In the original baseline configuration, we planned for two beamlines servicing two detectors placed at two different interaction points. However, once we obtained costing information, it became apparent that the beam lines are very expensive and comparable to the cost of the detectors. For that reason, we initiated a study last September to check whether eliminating one beam line and sharing a single interaction region was an option.
. . .
The Change Control Board made their recommendation to the GDE Executive Committee on 23 December.... The Executive Committee has approved the basic recommendation to change the baseline and the "push-pull" configuration has been adopted as the configuration in the Reference Design Report and Costing. The two-IR option will be carried as an alternative. We anticipate that we will form a group with the WWS to guide the engineering design of the push-pull system.

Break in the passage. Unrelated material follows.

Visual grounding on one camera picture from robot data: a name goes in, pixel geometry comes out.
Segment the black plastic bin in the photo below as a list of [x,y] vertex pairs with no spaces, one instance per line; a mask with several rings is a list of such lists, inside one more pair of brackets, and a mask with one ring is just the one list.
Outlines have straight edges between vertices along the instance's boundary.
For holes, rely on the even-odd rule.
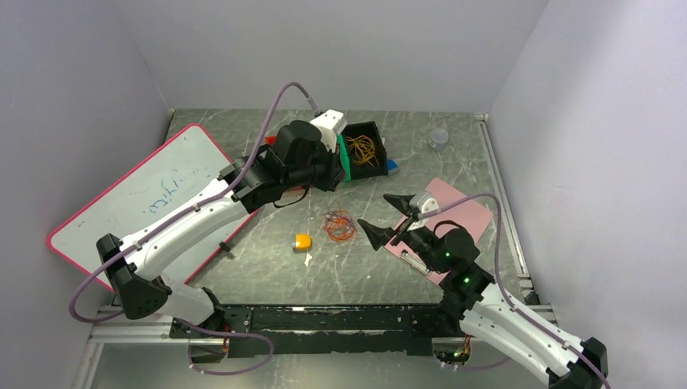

Electrical Engineer's Photos in Local Show

(Photo - Dan Van Winkle)
Dan Van Winkle

Some people have six cars, six cats, or six kids. Dan Van Winkle has six cameras. For more than 25 years, the self-taught photographer has used his lenses and keen eye to capture stirring images.

"I love photographing scenery," said Van Winkle, a Marin native. "The Golden Gate Bridge is my favorite thing to photograph—it looks so different in different lights. It's always striking."

Inspired by the California landscape and by his grandfather, a commercial photographer, Van Winkle first learned to snap photos for his high school newspaper. "I used to swear I would become a photojournalist," Van Winkle said. Now, the electrical engineer for PEP-II and the Linac Coherent Light Source (LCLS) has a renewed interest for his long-time hobby.

"A few years ago, I decided this is something I'd like to work on more seriously," he said. "I've made time for photography, and I even took a road trip to Utah over the winter break for the sole purpose of taking photographs."

Van Winkle, the current Chair of the Marin Photography Club's digital group, has won several awards in club and regional competitions. But his admittance to Stanford's continuing studies class, "Creating a Photo Exhibition: From Concept to Opening," was one of his biggest honors yet.

"We were admitted based on the quality of our portfolios, and the competition was really stiff. I'm in the company of really skilled artists."

The class has taught Van Winkle how to host an art show, from writing press releases and artist statements to portfolio submission and buying wine for the reception. Beginning tonight with a gala opening, Van Winkle and his classmates will exhibit their photos at the Modernbook Gallery in Palo Alto. He hopes the show will help him realize a new artist's dream.

"I want to reach the level where people will enjoy the visual aspects of my work, and maybe even buy some for their walls," he said. "In the end, having my art hang on someone's wall is sort of the ultimate acknowledgement that I am doing something right."